List all lines of the data containing the word "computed".
**** Given records
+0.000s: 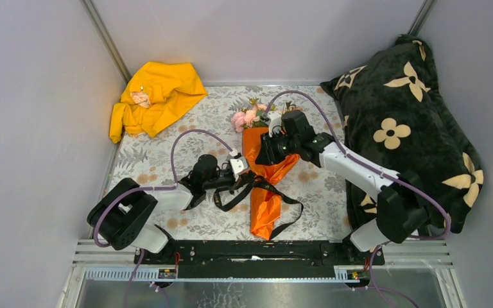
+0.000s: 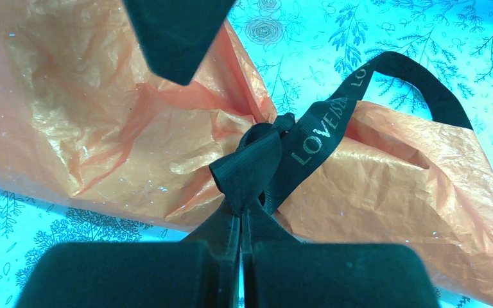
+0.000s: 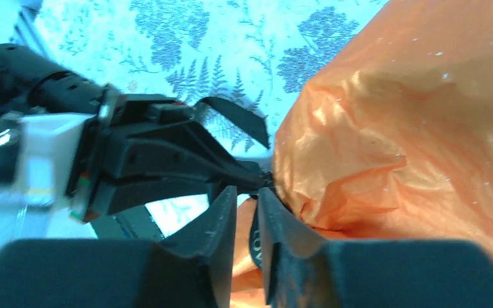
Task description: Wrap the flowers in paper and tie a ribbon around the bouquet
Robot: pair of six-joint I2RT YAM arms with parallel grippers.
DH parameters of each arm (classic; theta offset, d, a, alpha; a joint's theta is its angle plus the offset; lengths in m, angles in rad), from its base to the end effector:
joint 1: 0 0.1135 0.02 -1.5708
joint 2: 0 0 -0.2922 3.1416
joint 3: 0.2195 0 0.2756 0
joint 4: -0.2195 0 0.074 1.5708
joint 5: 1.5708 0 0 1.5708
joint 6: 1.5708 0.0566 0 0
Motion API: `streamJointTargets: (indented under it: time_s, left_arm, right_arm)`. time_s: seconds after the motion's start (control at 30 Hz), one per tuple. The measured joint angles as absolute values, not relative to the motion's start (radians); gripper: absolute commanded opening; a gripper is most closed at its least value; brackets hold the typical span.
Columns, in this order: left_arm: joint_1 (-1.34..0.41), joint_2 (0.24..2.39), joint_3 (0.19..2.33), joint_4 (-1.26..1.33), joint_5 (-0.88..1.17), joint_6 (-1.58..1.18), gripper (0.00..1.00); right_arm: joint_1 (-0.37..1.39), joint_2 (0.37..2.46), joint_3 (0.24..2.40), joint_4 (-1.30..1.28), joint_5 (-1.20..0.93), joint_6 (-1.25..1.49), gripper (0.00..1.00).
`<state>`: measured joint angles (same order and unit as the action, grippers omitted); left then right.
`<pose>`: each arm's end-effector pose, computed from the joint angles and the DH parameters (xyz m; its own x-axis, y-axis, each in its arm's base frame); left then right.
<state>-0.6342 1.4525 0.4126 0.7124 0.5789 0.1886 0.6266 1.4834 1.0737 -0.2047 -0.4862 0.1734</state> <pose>0.2140 -0.1958 0.1630 -0.0833 0.2561 -0.9631 0.9457 0.3251 0.0047 0.2814 0.2363 0.2810 -0.6028 -0.2480 -0.7584 -0.7347 0.5432 0.4063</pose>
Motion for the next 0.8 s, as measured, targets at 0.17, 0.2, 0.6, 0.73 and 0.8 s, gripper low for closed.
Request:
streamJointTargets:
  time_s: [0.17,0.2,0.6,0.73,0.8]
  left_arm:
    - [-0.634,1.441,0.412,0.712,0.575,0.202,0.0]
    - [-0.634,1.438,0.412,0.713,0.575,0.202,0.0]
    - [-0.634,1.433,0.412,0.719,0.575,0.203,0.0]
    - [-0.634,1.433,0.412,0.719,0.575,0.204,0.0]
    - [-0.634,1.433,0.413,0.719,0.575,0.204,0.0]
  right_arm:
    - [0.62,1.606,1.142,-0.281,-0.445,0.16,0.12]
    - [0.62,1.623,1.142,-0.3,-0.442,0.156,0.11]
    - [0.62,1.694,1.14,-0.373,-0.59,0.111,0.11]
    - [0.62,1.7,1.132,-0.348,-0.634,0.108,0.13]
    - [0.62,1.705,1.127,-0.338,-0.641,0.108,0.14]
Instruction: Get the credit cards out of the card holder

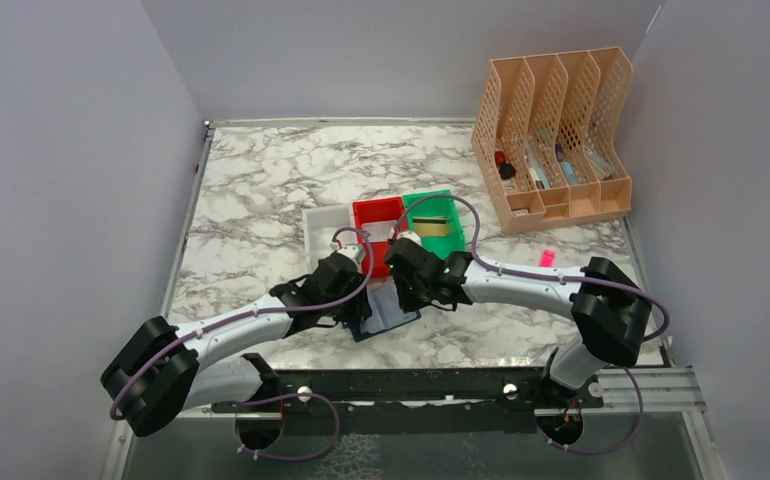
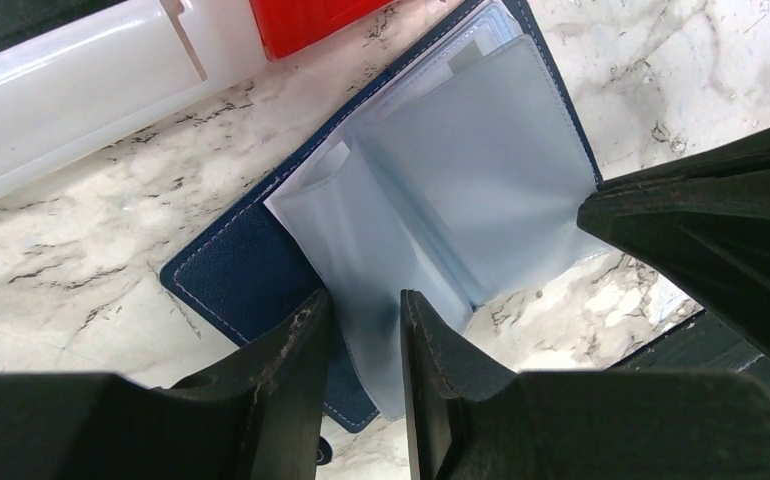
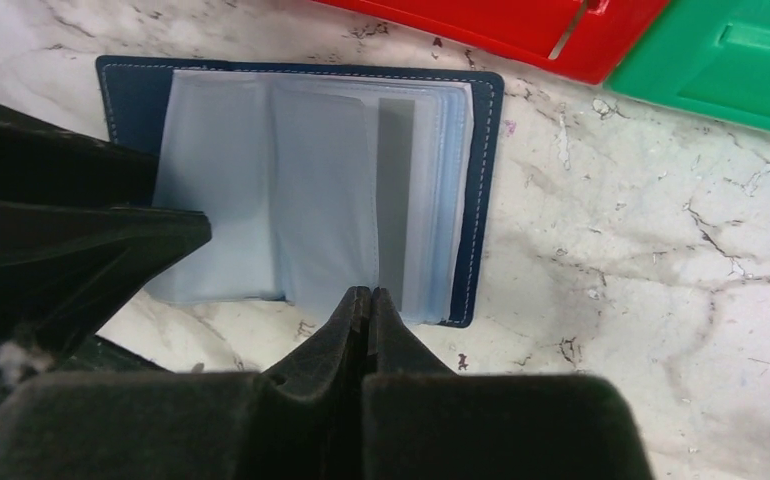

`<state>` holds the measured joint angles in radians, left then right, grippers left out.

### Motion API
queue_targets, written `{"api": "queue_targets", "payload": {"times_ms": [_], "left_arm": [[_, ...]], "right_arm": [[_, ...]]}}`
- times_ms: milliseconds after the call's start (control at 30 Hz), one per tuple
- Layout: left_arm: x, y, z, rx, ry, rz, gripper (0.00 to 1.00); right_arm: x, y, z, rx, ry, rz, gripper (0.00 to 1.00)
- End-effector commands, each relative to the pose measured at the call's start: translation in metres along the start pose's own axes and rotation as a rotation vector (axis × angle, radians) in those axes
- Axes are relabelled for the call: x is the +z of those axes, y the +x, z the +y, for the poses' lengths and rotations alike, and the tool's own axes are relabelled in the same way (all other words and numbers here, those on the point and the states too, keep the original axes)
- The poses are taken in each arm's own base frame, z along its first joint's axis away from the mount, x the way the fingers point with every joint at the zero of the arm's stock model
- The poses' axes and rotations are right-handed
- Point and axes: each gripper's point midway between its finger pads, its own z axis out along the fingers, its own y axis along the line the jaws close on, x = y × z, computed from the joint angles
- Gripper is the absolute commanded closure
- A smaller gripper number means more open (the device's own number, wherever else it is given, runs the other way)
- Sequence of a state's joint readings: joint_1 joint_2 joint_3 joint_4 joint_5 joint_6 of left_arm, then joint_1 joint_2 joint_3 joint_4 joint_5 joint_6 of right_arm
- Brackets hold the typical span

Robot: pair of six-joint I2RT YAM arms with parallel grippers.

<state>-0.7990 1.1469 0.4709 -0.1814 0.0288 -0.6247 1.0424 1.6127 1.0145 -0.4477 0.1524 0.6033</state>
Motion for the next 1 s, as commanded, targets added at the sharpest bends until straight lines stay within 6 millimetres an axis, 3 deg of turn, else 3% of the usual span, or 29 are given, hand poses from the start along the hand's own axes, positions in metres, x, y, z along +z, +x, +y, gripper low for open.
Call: {"api": "queue_targets", "payload": {"times_ms": [0, 233, 500, 667, 833, 967], "left_arm": [[-0.003, -0.010, -0.005, 0.003, 0.009, -0.036, 0.66], [-0.012, -0.016, 0.001, -0.031, -0.018, -0.093, 0.60], [-0.034, -0.028, 0.016, -0.106, -0.084, -0.201, 0.52], [-0.049, -0.037, 0.023, -0.148, -0.117, -0.274, 0.49], [-0.060, -0.042, 0.027, -0.185, -0.121, -0.327, 0.49], [-0.066, -0.044, 0.028, -0.195, -0.115, -0.352, 0.47]], "right_arm": [[-0.015, -0.004, 0.015, -0.022, -0.059, 0.001, 0.99], [-0.021, -0.009, 0.055, -0.033, -0.258, 0.009, 0.99], [-0.016, -0.012, 0.070, -0.050, -0.307, 0.018, 0.96], [-0.003, 0.001, 0.089, -0.059, -0.398, 0.084, 0.94], [0.001, 0.013, 0.106, -0.067, -0.501, 0.133, 0.85], [-0.019, 0.011, 0.121, -0.093, -0.611, 0.111, 0.71]]}}
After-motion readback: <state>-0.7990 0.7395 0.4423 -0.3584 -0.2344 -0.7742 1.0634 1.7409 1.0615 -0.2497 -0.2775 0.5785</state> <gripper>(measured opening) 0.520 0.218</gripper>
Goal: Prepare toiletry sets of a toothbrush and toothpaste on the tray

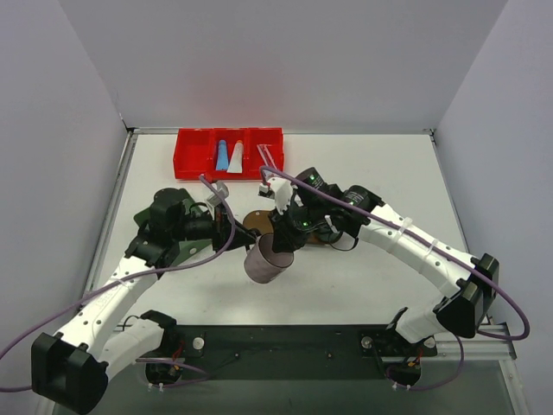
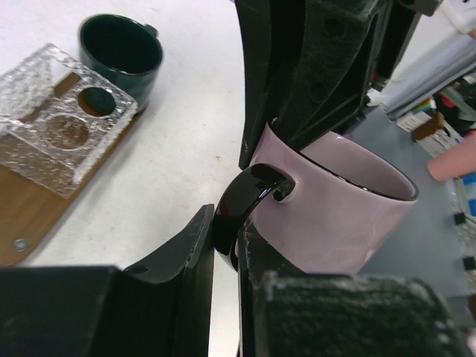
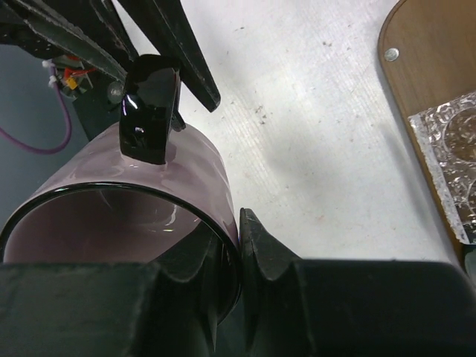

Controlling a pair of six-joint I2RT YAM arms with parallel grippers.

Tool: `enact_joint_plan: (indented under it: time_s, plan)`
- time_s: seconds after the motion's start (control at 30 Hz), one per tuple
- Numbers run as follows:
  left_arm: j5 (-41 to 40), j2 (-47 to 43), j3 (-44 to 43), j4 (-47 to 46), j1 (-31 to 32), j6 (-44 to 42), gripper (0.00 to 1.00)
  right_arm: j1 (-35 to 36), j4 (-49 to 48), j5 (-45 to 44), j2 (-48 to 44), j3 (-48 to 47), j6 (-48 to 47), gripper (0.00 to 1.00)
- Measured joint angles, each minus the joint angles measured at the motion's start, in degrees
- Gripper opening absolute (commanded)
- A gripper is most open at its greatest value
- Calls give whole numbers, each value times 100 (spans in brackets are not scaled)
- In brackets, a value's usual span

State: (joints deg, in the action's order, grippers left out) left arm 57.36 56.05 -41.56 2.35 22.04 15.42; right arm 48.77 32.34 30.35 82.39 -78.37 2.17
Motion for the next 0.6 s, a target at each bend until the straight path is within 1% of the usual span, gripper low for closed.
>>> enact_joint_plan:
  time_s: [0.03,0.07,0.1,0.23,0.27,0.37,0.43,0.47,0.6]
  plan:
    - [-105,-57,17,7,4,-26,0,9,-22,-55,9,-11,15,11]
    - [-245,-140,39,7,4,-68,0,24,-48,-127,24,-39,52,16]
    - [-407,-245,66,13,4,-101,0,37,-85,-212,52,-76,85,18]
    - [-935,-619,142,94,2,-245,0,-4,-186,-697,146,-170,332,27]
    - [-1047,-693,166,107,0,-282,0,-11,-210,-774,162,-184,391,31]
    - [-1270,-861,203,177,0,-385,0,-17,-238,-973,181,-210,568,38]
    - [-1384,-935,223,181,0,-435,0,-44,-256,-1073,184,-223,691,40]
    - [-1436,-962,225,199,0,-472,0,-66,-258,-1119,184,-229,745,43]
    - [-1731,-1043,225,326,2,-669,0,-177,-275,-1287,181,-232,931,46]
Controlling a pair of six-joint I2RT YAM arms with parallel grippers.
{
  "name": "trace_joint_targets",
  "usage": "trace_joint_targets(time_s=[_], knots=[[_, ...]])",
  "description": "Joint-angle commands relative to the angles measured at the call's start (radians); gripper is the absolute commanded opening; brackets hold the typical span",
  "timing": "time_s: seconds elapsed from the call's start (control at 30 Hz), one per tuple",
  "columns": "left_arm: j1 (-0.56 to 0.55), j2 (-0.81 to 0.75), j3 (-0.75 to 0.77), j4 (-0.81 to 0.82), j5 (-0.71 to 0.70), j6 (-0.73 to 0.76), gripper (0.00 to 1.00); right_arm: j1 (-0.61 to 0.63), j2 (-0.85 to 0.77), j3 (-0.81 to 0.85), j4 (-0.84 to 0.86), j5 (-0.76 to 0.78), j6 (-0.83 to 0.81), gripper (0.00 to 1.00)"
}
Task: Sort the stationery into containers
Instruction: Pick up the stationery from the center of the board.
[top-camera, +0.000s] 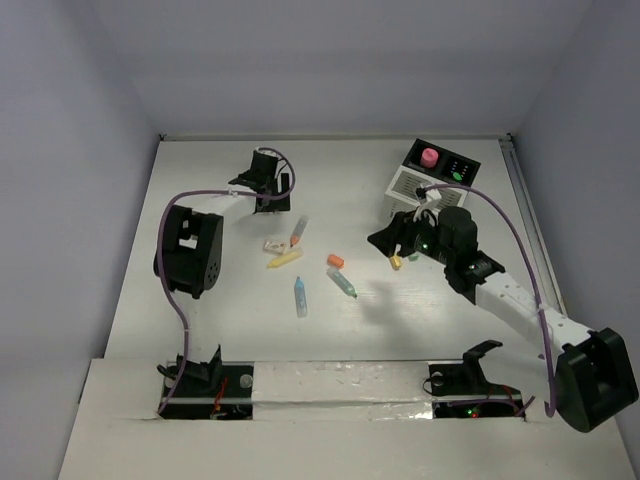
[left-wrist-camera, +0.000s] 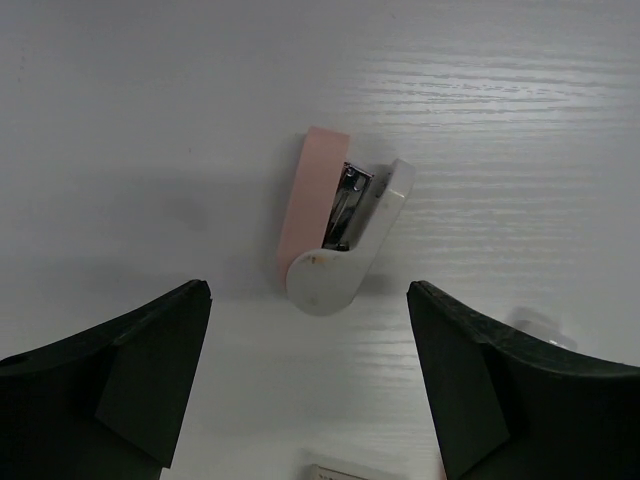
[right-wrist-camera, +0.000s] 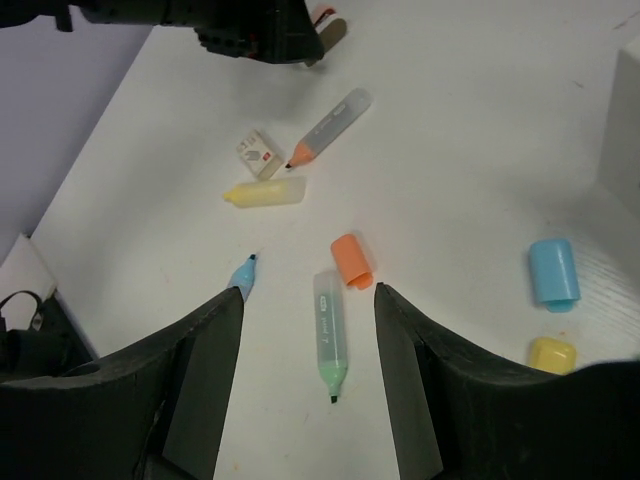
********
### Output for this exercise
`<pose>`: each arm's end-effector pose, computed from the joint angles and the DH parameters (xyz m; its own x-axis, y-axis, each in its arm's base frame); left then right.
- Point and axes: each gripper's point midway between its finger pads, its own z axis out along the fingers, its own y axis along the line the jaws close on, x = y × z, computed from the joint angles

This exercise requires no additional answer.